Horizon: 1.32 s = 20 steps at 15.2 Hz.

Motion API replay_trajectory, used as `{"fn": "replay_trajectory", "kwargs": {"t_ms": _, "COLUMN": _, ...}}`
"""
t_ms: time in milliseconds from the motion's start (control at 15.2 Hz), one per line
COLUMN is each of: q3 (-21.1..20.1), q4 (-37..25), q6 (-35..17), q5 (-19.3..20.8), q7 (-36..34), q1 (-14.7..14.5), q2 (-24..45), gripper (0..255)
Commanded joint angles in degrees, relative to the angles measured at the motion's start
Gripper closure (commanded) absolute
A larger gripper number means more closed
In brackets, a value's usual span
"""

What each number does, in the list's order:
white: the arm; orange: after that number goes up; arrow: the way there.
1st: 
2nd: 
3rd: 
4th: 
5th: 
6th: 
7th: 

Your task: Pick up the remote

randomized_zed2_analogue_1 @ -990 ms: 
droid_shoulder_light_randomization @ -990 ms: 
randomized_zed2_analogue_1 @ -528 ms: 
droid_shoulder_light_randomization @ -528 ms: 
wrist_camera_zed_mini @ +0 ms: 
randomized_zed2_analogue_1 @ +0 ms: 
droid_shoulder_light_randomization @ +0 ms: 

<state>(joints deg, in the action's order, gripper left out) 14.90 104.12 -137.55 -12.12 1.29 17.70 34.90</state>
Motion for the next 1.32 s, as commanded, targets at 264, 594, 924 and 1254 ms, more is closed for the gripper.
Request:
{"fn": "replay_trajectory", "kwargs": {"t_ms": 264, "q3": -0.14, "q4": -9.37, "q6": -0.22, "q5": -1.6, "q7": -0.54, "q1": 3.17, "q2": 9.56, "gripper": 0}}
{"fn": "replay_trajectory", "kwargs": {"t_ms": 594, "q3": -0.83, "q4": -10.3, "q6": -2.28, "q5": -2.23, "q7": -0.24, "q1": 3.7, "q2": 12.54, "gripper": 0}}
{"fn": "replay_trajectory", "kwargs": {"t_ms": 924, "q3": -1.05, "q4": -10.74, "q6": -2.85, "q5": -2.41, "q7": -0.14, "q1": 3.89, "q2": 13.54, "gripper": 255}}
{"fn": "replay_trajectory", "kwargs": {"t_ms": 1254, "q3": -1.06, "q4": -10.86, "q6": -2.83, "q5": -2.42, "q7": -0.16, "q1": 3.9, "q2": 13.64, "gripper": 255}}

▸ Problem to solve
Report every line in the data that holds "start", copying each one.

▸ Exercise answer
t_ms: time in milliseconds from the motion's start (control at 15.2 Hz), one per line
Commanded joint angles in degrees, relative to the angles measured at the motion's start

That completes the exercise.